It's hard not to look on in disbelief at Mia's joy when John gives her Annabelle, a present that would see most people reel back in horror and confusion, but for Mia it fits perfectly with the demonic vintage doll collection that she keeps for some reason.

Things start going downhill after a pair of homicidal cultists enter their home and in the subsequent tussle, one of the intruders uses dark magic to bind her spirit and that of a soul-hungry demon to the doll.

Instead of opening the door for all sorts of havoc-wreaking terror, this shocking scene is followed by even more dull interactions with even blander characters, such as a cliched priest (played by Tony Amendola); an entirely uninteresting detective (played Eric Laden); and a librarian (portrayed by Alfre Woodard) whose presence is completely pointless other than a couple of overly contrived moments.

These underdeveloped characters have a single purpose of simply spewing exposition, information and advice, while never really coming into their own or building any sort of believable relationship with John and Mia.

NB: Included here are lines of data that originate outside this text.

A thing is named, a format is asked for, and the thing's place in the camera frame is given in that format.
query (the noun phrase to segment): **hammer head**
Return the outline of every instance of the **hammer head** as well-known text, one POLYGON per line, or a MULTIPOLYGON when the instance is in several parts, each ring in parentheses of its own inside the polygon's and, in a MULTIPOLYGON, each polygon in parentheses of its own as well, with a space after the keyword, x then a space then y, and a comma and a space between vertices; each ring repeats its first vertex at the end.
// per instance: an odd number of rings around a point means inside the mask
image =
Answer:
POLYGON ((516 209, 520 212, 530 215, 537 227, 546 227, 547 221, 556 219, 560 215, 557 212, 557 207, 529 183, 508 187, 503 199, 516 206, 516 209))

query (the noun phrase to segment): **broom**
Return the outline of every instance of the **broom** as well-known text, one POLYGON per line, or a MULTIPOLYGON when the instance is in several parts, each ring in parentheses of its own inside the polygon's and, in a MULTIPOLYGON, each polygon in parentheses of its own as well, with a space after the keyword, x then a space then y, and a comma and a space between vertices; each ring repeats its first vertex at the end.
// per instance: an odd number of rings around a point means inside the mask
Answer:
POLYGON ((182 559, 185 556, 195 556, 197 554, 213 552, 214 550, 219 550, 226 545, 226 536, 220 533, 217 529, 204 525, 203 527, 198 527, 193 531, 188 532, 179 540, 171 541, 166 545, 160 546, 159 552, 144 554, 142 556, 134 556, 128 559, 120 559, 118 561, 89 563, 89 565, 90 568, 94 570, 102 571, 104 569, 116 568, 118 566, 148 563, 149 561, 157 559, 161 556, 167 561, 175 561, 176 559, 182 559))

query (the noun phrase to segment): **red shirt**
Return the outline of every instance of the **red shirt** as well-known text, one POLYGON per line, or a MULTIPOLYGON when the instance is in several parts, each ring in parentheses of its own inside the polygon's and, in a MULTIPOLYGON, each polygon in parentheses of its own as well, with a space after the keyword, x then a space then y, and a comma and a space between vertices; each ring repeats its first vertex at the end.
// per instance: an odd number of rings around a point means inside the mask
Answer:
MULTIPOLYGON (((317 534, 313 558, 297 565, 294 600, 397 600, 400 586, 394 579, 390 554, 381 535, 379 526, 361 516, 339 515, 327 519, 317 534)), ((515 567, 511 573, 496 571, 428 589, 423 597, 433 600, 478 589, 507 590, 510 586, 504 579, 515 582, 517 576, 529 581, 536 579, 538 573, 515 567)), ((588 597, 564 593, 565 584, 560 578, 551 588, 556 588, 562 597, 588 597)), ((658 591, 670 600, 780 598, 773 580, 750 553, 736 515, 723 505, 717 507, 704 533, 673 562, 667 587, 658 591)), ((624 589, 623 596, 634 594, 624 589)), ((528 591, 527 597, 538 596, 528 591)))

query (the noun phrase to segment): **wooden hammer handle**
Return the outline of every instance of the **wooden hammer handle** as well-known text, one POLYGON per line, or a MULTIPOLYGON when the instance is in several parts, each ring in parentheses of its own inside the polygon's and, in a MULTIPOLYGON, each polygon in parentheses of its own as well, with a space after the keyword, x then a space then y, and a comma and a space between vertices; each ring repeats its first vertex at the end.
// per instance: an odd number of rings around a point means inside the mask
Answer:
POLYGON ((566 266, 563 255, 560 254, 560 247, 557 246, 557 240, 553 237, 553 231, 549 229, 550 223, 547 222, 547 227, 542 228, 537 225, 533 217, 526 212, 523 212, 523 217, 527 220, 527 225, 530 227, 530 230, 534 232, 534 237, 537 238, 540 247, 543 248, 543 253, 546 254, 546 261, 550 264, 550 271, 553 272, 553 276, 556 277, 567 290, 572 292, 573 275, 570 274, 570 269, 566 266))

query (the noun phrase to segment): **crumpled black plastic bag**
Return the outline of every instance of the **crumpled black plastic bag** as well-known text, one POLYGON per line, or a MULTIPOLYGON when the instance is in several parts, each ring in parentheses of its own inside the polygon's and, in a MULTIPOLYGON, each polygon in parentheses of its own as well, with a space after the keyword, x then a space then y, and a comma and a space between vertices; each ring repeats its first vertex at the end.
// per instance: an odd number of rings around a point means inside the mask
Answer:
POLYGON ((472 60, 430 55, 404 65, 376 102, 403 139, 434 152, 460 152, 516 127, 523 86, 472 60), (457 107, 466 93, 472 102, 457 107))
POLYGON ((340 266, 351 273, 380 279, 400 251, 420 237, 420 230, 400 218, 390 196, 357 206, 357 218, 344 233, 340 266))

Boring character interactions and painfully predictable dialogue make up most of the film's first hour, with barely any paranormal activity occurring within the first 40 minutes, other than a scene where the evil entities burn some popcorn on the stove and set the kitchen on fire. Despite the dramatic music, the sight of burning popcorn doesn't really evoke much panic or fear, even with Mia sitting just in the next room unaware of this peril until half the house is ablaze.

When the film actually starts picking up pace in the second half, the movie's scares may seem predictable and unoriginal to anyone familiar with the horror genre. Though there are a couple of decent horror moments that are likely to make some people jump, neither these scenes nor the film's overall atmosphere measure up to anything that we experienced in The Conjuring.

Despite Annabelle the Doll observing most of these events from the sidelines silently and motionlessly rather than taking a greater participatory role in the film that bears her name, I appreciate that the filmmakers avoided creating a 'Chucky' knock-off with a murderous, chaotic, wisecracking doll.

Annabelle's transformation through the film is also a nice touch, as she looks increasingly demented and sinister as the the plot progresses. This creepiness and eeriness are brought out further by excellent lighting and an effective musical score.

The performances from the cast are decent but largely held back by the script's trite dialogue and lack of experience from the director. Annabelle Wallis' performance as Mia was a particular standout, but this is mostly due to her character being the only one to display any emotion throughout this picture.

Overall 'Annabelle' suffers from a range of problems including a dull script, boring characters and very derivative horror tropes that we've seen before in other films, seemingly without any effort at originality.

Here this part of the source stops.